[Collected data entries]

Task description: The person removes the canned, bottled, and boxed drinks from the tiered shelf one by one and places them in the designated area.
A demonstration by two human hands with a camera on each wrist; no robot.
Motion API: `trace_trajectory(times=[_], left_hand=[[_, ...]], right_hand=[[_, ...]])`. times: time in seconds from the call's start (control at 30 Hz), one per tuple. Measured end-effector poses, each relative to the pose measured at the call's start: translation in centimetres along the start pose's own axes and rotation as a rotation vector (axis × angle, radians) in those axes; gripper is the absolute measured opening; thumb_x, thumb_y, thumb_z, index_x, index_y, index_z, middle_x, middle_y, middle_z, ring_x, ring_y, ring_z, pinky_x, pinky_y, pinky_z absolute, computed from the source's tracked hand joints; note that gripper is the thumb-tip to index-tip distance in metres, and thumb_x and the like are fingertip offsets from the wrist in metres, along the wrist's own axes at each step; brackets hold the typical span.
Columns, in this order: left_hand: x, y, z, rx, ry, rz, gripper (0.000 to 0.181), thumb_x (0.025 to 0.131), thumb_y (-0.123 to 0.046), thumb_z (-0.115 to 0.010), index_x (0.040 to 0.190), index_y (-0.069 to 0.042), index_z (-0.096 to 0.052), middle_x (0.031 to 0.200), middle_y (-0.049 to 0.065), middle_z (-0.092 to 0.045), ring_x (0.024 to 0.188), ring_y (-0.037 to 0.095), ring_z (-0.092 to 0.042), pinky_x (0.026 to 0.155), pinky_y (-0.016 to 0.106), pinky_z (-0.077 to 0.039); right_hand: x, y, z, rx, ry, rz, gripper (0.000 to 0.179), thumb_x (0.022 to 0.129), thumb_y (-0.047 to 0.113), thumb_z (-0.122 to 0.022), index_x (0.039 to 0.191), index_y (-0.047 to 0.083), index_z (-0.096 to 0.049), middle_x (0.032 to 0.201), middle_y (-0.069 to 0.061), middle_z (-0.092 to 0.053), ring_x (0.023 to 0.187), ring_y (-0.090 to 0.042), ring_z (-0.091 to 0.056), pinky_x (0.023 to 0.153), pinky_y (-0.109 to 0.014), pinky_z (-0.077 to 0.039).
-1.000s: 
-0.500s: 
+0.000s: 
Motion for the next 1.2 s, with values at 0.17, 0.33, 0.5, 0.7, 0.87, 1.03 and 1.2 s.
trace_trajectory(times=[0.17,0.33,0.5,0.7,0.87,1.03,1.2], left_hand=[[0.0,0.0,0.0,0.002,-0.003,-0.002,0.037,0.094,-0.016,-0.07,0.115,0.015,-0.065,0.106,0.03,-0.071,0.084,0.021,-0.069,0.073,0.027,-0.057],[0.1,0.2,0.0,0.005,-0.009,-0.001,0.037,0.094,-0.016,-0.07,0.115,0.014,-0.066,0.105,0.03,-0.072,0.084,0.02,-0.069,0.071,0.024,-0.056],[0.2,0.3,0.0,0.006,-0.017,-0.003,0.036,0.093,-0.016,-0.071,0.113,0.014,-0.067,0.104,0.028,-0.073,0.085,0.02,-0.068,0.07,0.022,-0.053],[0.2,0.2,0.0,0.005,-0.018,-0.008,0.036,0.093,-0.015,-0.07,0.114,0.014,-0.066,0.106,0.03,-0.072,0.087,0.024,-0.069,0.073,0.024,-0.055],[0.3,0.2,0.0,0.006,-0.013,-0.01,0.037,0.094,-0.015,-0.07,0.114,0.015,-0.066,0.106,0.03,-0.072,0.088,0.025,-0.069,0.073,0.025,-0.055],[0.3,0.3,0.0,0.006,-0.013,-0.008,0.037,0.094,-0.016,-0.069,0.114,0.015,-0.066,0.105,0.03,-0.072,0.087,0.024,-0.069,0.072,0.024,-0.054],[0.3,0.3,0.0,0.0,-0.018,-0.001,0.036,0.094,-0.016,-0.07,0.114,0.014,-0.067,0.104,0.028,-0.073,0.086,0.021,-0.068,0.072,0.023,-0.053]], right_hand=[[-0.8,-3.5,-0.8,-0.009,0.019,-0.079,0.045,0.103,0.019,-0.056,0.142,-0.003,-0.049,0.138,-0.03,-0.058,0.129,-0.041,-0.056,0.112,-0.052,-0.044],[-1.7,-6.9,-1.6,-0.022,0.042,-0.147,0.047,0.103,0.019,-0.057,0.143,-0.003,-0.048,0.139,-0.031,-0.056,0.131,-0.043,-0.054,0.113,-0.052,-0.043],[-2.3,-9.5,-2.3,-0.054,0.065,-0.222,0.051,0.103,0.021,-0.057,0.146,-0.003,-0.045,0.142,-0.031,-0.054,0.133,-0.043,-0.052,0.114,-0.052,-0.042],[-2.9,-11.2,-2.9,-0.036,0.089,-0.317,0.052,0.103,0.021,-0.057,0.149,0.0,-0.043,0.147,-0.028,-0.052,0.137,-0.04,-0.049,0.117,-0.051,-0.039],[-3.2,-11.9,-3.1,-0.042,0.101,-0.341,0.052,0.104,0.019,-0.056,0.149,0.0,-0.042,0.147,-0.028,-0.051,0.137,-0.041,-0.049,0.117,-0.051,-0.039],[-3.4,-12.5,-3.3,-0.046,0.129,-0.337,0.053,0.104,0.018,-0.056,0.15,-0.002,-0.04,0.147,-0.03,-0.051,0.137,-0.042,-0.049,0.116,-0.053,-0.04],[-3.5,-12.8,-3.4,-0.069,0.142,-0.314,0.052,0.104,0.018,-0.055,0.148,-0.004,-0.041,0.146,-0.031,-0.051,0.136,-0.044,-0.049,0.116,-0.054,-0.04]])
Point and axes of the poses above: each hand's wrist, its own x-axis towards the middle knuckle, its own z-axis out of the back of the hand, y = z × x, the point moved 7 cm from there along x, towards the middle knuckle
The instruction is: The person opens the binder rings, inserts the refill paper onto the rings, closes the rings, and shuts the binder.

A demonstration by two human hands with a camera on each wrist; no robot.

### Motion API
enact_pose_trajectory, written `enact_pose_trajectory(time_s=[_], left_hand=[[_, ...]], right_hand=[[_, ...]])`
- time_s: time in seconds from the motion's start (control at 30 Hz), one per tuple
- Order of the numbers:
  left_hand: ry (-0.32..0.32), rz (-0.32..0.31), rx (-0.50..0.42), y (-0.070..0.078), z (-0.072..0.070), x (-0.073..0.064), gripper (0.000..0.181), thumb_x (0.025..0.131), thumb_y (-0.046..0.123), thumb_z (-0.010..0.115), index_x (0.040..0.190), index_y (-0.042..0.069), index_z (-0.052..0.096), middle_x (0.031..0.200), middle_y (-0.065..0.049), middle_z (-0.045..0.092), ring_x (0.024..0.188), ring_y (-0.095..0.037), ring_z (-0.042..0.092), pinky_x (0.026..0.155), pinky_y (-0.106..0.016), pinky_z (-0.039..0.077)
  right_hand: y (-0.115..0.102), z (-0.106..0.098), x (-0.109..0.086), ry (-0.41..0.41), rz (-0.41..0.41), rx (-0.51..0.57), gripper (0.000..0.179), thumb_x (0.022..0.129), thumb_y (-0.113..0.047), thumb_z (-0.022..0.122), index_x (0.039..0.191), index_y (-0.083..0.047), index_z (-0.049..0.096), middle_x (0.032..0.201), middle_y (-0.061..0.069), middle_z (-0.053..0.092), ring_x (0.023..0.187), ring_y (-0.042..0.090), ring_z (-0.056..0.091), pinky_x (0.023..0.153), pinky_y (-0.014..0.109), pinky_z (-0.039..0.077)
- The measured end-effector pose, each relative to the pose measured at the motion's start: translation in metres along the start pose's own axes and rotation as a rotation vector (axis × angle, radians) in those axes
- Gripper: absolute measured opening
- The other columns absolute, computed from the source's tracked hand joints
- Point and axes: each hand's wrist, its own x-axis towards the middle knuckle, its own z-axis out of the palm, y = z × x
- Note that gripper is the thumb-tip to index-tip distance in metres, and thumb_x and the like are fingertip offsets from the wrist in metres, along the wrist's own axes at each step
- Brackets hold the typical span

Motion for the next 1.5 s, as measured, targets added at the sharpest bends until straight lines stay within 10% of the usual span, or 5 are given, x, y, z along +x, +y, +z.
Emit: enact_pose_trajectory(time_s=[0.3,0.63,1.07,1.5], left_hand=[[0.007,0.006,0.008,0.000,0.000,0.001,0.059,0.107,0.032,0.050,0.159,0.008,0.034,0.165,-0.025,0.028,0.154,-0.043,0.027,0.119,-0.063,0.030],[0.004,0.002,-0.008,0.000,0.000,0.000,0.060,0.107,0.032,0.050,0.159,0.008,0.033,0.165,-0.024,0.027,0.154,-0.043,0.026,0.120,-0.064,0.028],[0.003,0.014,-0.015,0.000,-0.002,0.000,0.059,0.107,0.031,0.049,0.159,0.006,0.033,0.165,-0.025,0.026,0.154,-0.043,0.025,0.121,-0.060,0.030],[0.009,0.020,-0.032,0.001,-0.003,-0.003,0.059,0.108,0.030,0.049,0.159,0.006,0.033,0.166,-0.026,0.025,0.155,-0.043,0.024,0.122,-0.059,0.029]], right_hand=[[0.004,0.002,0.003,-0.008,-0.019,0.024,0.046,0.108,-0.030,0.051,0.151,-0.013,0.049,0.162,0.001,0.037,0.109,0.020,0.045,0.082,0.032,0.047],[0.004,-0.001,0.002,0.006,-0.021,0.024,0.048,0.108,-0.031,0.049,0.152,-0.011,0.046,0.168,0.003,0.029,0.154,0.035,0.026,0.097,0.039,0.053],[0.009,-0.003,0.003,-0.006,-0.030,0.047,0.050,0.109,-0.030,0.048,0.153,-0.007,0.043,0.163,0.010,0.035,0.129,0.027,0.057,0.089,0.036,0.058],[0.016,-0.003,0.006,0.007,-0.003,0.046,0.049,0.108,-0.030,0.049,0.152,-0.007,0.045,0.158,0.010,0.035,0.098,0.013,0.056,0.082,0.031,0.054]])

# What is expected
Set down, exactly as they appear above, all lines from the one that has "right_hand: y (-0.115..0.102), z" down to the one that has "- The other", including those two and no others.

# Result below
  right_hand: y (-0.115..0.102), z (-0.106..0.098), x (-0.109..0.086), ry (-0.41..0.41), rz (-0.41..0.41), rx (-0.51..0.57), gripper (0.000..0.179), thumb_x (0.022..0.129), thumb_y (-0.113..0.047), thumb_z (-0.022..0.122), index_x (0.039..0.191), index_y (-0.083..0.047), index_z (-0.049..0.096), middle_x (0.032..0.201), middle_y (-0.061..0.069), middle_z (-0.053..0.092), ring_x (0.023..0.187), ring_y (-0.042..0.090), ring_z (-0.056..0.091), pinky_x (0.023..0.153), pinky_y (-0.014..0.109), pinky_z (-0.039..0.077)
- The measured end-effector pose, each relative to the pose measured at the motion's start: translation in metres along the start pose's own axes and rotation as a rotation vector (axis × angle, radians) in those axes
- Gripper: absolute measured opening
- The other columns absolute, computed from the source's tracked hand joints

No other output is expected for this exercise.